I guess that’s just what I needed – 8th January 2018

It still seems weird to write dates that start with two-zero. When actual writing was still an actual thing, dates always started with a one-nine.  It was actual writing that originally gave me RSI in the right wrist.  From writing out invoices and orders at my job, when computers were just things that were talked about on Tomorrow’s World.  And then writing the diary of 1994ever, which I eventually ended up turning to an old word processor to complete.  It got to the point where I couldn’t even hold a pen.

The RSI returned later when I ended up back at an IT desk job, triggered by mouse usage.  I switched to using the mouse with the left hand so that I could develop the pain there too.  Not only do I have weak wrists, I ended up with torn elbow tendons too – this time from the repetitive work of being a barista.  Really it would all go back to having poor posture and being a general weakling.  I scoffed at my school friend who would spend time lifting weights to build his muscles but just how many things can you look back at and wish you’d have been smarter?

Today’s title is my obscure way of talking about cars.  As I have very little interest in cars I thought it might be a challenge to try and write about them.  Really they will just be a sidetrack to certain memories which will hopefully provide some amusement or at least diversion from things you might be more concerned about.

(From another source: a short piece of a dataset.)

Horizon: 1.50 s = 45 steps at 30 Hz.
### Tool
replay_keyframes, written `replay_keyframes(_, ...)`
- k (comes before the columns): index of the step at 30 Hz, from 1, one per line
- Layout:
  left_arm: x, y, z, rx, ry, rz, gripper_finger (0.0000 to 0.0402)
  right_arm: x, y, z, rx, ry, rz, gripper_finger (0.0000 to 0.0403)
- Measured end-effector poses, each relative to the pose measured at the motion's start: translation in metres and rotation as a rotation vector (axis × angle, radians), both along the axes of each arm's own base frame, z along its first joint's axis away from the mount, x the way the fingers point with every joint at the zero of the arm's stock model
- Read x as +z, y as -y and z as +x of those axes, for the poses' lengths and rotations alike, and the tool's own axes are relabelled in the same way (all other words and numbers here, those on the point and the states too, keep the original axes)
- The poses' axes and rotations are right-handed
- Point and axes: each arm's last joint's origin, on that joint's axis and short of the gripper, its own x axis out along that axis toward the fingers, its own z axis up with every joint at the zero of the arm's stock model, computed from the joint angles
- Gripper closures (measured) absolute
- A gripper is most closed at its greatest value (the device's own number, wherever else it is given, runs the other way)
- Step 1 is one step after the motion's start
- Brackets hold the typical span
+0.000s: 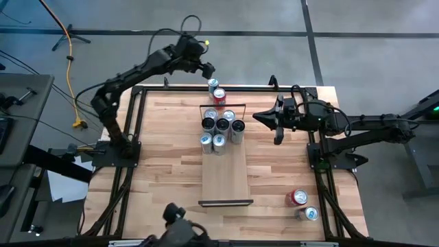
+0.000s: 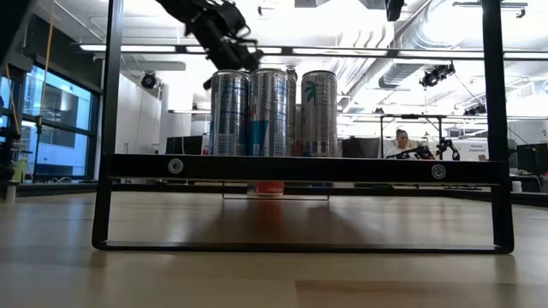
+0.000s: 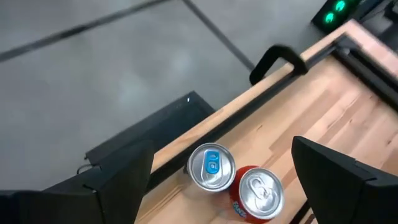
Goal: Place canned beverage on shelf
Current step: Put the top blue soda can on the shelf aligned with the other blue soda can
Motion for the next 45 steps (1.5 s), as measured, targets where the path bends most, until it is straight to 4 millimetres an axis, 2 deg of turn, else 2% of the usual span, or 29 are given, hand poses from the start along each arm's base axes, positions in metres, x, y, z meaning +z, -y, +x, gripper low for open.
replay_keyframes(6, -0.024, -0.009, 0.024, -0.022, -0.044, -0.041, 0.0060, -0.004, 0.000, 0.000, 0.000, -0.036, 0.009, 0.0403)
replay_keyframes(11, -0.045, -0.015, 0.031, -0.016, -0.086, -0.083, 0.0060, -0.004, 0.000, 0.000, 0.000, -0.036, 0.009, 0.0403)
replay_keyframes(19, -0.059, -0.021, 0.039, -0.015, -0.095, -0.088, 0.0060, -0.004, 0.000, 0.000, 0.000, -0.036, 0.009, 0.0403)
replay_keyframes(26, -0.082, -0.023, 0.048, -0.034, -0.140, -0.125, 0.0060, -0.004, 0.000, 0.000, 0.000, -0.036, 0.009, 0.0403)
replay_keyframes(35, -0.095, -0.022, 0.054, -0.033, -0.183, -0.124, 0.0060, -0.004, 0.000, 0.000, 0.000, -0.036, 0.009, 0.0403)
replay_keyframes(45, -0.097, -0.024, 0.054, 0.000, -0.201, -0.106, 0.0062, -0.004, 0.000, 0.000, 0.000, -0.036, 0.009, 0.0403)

Before the age of eight, the only memory I have of my mother owning a car was falling out of it onto the pavement (it was stationary at the time).  I don’t remember about feeling any pain but apparently, I was upset enough to be taken to the hospital and told that everything was ok.

I used to walk to school and I can vividly remember walking down into the town and back up the steep hill with my mother carrying bags of shopping and nagging me to hurry up.  This was in a town called Whitehaven in Cumbria, England.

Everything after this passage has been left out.